*Directions for this task*
Write out the listing, please, but only from its first line through the line containing "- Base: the", exactly as given and without pictures.
++++ Dataset section ++++
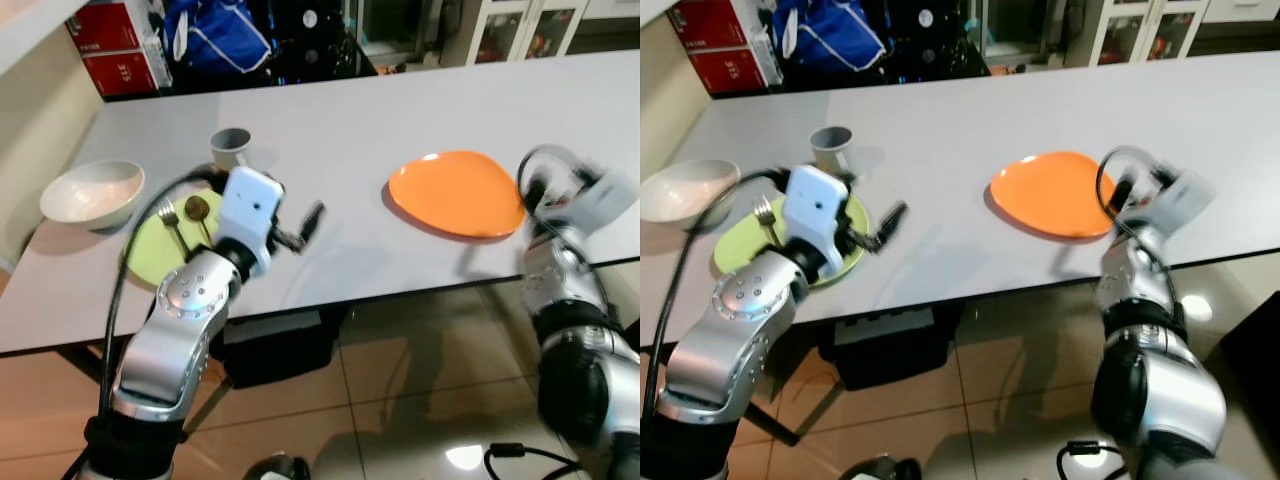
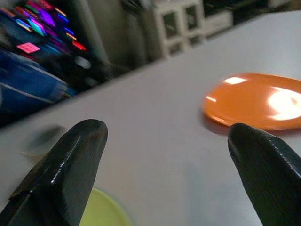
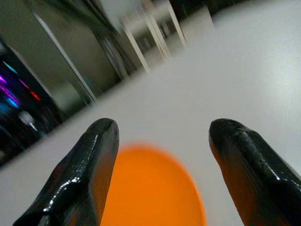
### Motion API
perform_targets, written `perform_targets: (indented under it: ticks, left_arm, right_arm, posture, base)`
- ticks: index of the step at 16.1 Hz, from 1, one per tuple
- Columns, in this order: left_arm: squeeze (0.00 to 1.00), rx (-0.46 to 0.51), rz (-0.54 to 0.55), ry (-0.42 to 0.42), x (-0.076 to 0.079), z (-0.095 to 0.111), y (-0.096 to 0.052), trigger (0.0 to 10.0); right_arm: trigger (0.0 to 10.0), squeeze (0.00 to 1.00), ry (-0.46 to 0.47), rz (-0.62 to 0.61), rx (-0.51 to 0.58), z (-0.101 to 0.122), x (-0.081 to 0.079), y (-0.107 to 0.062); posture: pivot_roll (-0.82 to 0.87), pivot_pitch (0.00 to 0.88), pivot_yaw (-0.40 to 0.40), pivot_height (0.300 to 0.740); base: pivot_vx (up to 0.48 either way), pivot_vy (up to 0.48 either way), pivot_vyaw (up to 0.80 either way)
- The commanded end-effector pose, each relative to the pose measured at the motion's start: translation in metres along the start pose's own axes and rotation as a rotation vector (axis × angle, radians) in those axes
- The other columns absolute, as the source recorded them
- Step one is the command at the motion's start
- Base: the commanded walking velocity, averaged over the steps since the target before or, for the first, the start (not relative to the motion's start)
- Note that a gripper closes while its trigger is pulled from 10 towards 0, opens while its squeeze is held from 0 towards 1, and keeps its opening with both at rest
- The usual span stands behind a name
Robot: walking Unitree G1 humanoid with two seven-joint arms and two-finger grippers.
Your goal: Setting the table
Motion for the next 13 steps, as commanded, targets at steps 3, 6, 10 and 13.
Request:
perform_targets:
  ticks: [3, 6, 10, 13]
  left_arm:
    - [0.00, 0.021, 0.091, 0.066, -0.015, 0.012, -0.001, 10.0]
    - [0.00, 0.051, 0.156, 0.010, -0.023, 0.018, -0.001, 10.0]
    - [0.00, 0.033, 0.211, -0.005, -0.030, 0.016, -0.010, 10.0]
    - [0.00, 0.030, 0.205, -0.001, -0.026, 0.016, -0.011, 10.0]
  right_arm:
    - [10.0, 0.00, -0.090, 0.248, 0.062, 0.017, -0.038, -0.030]
    - [10.0, 0.00, -0.020, 0.341, -0.070, 0.000, -0.067, -0.083]
    - [10.0, 0.00, -0.169, 0.408, -0.176, -0.024, -0.077, -0.127]
    - [10.0, 0.00, -0.173, 0.443, -0.214, -0.023, -0.083, -0.131]
  posture:
    - [0.01, 0.000, 0.051, 0.740]
    - [0.01, 0.000, 0.042, 0.740]
    - [0.03, 0.000, 0.013, 0.740]
    - [0.06, 0.000, -0.002, 0.740]
  base:
    - [0.000, 0.000, 0.00]
    - [0.000, 0.000, 0.00]
    - [0.000, 0.150, 0.00]
    - [0.000, 0.406, 0.00]
Point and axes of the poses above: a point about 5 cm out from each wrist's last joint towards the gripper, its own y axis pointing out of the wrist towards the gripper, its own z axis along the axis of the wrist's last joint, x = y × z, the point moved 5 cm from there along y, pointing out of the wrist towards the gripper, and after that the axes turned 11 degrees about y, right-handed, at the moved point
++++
*Task solution*
### Motion API
perform_targets, written `perform_targets: (indented under it: ticks, left_arm, right_arm, posture, base)`
- ticks: index of the step at 16.1 Hz, from 1, one per tuple
- Columns, in this order: left_arm: squeeze (0.00 to 1.00), rx (-0.46 to 0.51), rz (-0.54 to 0.55), ry (-0.42 to 0.42), x (-0.076 to 0.079), z (-0.095 to 0.111), y (-0.096 to 0.052), trigger (0.0 to 10.0); right_arm: trigger (0.0 to 10.0), squeeze (0.00 to 1.00), ry (-0.46 to 0.47), rz (-0.62 to 0.61), rx (-0.51 to 0.58), z (-0.101 to 0.122), x (-0.081 to 0.079), y (-0.107 to 0.062); posture: pivot_roll (-0.82 to 0.87), pivot_pitch (0.00 to 0.88), pivot_yaw (-0.40 to 0.40), pivot_height (0.300 to 0.740); base: pivot_vx (up to 0.48 either way), pivot_vy (up to 0.48 either way), pivot_vyaw (up to 0.80 either way)
- The commanded end-effector pose, each relative to the pose measured at the motion's start: translation in metres along the start pose's own axes and rotation as a rotation vector (axis × angle, radians) in those axes
- The other columns absolute, as the source recorded them
- Step one is the command at the motion's start
- Base: the commanded walking velocity, averaged over the steps since the target before or, for the first, the start (not relative to the motion's start)

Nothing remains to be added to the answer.